(Collected data)

↓↓↓

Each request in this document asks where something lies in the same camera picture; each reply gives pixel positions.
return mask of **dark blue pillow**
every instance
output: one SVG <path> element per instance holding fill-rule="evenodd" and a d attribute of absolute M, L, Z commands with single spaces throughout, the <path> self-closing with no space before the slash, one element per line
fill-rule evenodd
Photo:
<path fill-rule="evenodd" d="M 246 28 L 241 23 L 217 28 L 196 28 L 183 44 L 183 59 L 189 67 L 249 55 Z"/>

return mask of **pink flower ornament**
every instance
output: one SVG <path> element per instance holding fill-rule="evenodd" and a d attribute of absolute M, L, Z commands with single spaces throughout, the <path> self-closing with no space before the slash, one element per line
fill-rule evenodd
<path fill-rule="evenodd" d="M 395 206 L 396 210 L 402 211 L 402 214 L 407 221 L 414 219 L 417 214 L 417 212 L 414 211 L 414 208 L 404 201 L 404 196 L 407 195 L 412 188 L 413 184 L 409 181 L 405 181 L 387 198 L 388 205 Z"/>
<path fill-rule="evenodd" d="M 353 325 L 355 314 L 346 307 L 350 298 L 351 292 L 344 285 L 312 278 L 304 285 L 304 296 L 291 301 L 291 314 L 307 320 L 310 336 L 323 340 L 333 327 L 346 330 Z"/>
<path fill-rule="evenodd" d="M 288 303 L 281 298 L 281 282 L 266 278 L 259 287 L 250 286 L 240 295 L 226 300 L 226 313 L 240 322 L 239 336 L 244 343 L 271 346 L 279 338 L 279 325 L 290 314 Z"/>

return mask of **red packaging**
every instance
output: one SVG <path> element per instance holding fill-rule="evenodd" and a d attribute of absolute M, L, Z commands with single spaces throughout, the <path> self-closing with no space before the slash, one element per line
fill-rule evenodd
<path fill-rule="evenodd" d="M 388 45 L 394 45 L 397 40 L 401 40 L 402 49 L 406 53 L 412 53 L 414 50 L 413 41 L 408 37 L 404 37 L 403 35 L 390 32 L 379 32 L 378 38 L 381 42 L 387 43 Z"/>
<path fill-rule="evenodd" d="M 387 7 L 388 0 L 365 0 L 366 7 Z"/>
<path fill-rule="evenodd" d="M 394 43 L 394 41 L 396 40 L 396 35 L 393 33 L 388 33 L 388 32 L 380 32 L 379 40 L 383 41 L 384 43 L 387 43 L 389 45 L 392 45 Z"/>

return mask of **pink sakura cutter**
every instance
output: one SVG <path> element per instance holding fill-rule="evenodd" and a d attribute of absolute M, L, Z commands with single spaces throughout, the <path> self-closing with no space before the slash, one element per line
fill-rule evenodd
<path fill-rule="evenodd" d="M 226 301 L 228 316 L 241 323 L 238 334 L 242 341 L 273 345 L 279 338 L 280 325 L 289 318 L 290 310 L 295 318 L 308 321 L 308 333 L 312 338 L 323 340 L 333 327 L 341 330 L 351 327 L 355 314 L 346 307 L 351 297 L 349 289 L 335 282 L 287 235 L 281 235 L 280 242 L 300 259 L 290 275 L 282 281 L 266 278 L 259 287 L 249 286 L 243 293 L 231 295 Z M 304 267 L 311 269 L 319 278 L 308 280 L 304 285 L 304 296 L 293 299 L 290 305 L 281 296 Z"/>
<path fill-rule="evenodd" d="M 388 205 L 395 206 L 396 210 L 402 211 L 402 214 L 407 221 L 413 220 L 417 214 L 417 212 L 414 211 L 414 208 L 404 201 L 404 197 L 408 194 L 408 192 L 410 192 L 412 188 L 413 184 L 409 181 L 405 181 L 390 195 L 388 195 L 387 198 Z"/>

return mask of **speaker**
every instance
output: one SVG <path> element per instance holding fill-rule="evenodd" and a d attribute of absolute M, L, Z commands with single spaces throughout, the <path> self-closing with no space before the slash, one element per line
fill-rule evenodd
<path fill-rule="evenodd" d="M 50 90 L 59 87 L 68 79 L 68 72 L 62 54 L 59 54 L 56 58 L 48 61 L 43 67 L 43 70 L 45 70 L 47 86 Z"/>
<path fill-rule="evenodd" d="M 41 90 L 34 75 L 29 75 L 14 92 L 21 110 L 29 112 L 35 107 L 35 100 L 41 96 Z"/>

↑↑↑

- The task -
Please reproduce each entry exactly as it appears.

- Reply to the task -
Each request in this document asks where something lies in the same camera picture; each reply gives pixel positions.
return mask of **dark blue pillow**
every instance
output: one SVG <path> element per instance holding fill-rule="evenodd" and a d attribute of absolute M, L, Z commands with single spaces throughout, the <path> self-closing with no space before the slash, one element per line
fill-rule evenodd
Photo:
<path fill-rule="evenodd" d="M 246 28 L 241 23 L 217 28 L 196 28 L 183 44 L 183 59 L 189 67 L 249 55 Z"/>

return mask of **pink flower ornament**
every instance
output: one SVG <path> element per instance holding fill-rule="evenodd" and a d attribute of absolute M, L, Z commands with single spaces throughout, the <path> self-closing with no space before the slash, one element per line
fill-rule evenodd
<path fill-rule="evenodd" d="M 395 206 L 396 210 L 402 211 L 402 214 L 407 221 L 414 219 L 417 214 L 417 212 L 414 211 L 414 208 L 404 201 L 404 196 L 407 195 L 412 188 L 413 184 L 409 181 L 405 181 L 387 198 L 388 205 Z"/>
<path fill-rule="evenodd" d="M 353 325 L 355 314 L 346 307 L 350 298 L 351 292 L 344 285 L 312 278 L 304 285 L 304 296 L 291 301 L 291 314 L 307 320 L 310 336 L 323 340 L 333 327 L 346 330 Z"/>
<path fill-rule="evenodd" d="M 288 303 L 281 298 L 281 282 L 266 278 L 259 287 L 250 286 L 240 295 L 226 300 L 226 313 L 240 322 L 239 336 L 244 343 L 271 346 L 279 338 L 279 325 L 290 314 Z"/>

return mask of **red packaging**
every instance
output: one SVG <path> element per instance holding fill-rule="evenodd" and a d attribute of absolute M, L, Z commands with single spaces throughout, the <path> self-closing with no space before the slash, one element per line
fill-rule evenodd
<path fill-rule="evenodd" d="M 388 45 L 394 45 L 397 40 L 401 40 L 402 49 L 406 53 L 412 53 L 414 50 L 413 41 L 408 37 L 404 37 L 403 35 L 390 32 L 379 32 L 378 38 L 381 42 L 387 43 Z"/>
<path fill-rule="evenodd" d="M 387 7 L 388 0 L 365 0 L 366 7 Z"/>
<path fill-rule="evenodd" d="M 394 43 L 394 41 L 396 40 L 396 35 L 393 33 L 388 33 L 388 32 L 380 32 L 379 40 L 383 41 L 384 43 L 387 43 L 389 45 L 392 45 Z"/>

return mask of **pink sakura cutter**
every instance
output: one SVG <path> element per instance holding fill-rule="evenodd" and a d attribute of absolute M, L, Z commands with single spaces throughout, the <path> self-closing with no space before the slash, one element per line
fill-rule evenodd
<path fill-rule="evenodd" d="M 226 301 L 228 316 L 241 323 L 238 334 L 242 341 L 273 345 L 279 338 L 280 325 L 289 318 L 290 310 L 295 318 L 308 321 L 308 333 L 312 338 L 323 340 L 333 327 L 341 330 L 351 327 L 355 314 L 346 307 L 351 297 L 349 289 L 335 282 L 287 235 L 281 235 L 280 242 L 300 259 L 290 275 L 282 281 L 266 278 L 259 287 L 249 286 L 243 293 L 231 295 Z M 304 267 L 311 269 L 319 278 L 308 280 L 304 285 L 304 296 L 293 299 L 290 305 L 281 296 Z"/>
<path fill-rule="evenodd" d="M 388 205 L 395 206 L 396 210 L 402 211 L 402 214 L 407 221 L 413 220 L 417 214 L 417 212 L 414 211 L 414 208 L 404 201 L 404 197 L 408 194 L 408 192 L 410 192 L 412 188 L 413 184 L 409 181 L 405 181 L 390 195 L 388 195 L 387 198 Z"/>

return mask of **speaker**
every instance
output: one SVG <path> element per instance holding fill-rule="evenodd" and a d attribute of absolute M, L, Z commands with single spaces throughout, the <path> self-closing with no space before the slash, one element per line
fill-rule evenodd
<path fill-rule="evenodd" d="M 50 90 L 59 87 L 68 79 L 68 72 L 62 54 L 59 54 L 56 58 L 48 61 L 43 67 L 43 70 L 45 70 L 47 86 Z"/>
<path fill-rule="evenodd" d="M 41 90 L 34 75 L 29 75 L 14 92 L 21 110 L 29 112 L 35 107 L 35 100 L 41 96 Z"/>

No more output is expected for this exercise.